Message-ID: <8AB2FCE23C8@howdy.princeton.edu>
Date: 1 Mar 94 21:20:18 GMT
X-RQ-ID: 3217


This is being posted for Paul Anderson, on Janet Anderson's account:
On Esrolian myth

    The following assumes that the human gestation period on Glorantha is about 
280 days which I have not seen expressly stated (although implied in 
_Glorantha_ II on Trowjang.  Btw, how many _Gloranthan_ years does it take till 
aging sets in?  
    I devised this prot-Esrolian myth-schema, explaining the year: The great 
Lady Ernalda/Esrola ("What do _ names_ matter in the True Place?") is fertile 
and swelling at the beginning of the year, burgeons during Earth season. Storm 
season is her labor, and the Young King is born at the start of Sacred Time.  
He marries her at the age of 14 and impregnates her, dying (according to most 
versions) after harvest.  

    The *boo*hiss* God Learners would have suppressed this - It doesn't fit the 
monomyth, and is female chauvinist, and therefore this all is now esoteric.
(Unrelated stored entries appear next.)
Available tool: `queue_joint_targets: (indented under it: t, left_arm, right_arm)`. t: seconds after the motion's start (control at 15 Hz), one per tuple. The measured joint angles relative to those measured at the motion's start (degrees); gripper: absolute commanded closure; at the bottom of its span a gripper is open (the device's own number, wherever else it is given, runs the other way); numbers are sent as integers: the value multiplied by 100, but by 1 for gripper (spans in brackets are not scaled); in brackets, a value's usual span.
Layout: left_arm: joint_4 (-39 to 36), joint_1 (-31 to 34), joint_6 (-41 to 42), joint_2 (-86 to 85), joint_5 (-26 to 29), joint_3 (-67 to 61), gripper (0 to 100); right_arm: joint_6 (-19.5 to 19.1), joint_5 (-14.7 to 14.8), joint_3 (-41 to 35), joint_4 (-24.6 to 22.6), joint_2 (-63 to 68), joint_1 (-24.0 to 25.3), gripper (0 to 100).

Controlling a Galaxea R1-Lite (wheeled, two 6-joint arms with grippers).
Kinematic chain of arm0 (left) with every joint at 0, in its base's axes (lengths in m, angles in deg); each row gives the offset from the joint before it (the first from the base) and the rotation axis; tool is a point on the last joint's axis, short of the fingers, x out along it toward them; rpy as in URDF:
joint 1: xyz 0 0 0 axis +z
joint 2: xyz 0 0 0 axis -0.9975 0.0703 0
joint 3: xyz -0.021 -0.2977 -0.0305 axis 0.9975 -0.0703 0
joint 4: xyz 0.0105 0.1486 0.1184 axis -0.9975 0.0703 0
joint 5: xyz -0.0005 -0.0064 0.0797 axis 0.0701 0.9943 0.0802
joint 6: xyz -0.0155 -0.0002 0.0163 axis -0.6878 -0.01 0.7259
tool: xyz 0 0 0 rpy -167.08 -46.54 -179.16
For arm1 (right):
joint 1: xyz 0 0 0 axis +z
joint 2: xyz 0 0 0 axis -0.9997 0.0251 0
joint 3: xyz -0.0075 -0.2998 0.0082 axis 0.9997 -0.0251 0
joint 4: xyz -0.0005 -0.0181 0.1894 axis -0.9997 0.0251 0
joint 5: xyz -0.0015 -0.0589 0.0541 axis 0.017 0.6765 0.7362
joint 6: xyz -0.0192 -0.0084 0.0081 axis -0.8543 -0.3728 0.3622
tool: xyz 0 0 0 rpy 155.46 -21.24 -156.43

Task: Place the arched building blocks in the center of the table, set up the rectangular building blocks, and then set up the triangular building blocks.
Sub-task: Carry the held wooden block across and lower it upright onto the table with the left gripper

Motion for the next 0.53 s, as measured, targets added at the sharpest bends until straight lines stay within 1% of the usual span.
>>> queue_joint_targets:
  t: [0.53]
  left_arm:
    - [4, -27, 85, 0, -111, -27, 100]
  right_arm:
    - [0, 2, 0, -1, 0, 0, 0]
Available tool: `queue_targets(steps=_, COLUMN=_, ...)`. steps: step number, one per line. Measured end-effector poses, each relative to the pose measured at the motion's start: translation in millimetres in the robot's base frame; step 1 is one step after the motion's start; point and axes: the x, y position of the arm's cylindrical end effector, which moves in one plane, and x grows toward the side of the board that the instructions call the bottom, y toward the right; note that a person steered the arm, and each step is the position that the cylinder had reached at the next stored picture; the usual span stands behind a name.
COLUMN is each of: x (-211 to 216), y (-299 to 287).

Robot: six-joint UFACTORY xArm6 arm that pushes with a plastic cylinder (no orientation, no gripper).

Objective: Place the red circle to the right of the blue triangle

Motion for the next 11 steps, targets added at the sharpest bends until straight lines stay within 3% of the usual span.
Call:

The 
various tribes clans and queendoms of Esrolia and so forth would have no 
trouble recognizing Orlanth, Yelmalio, Yelm, etc. as the Young King, and this 
is the source of the GL version of Ernalda's myth. I suspect a variant of the 
myth was used during certain not-too-recent events in Dragon Pass.  

    Is it true that the Lunars plan to lengthen the year?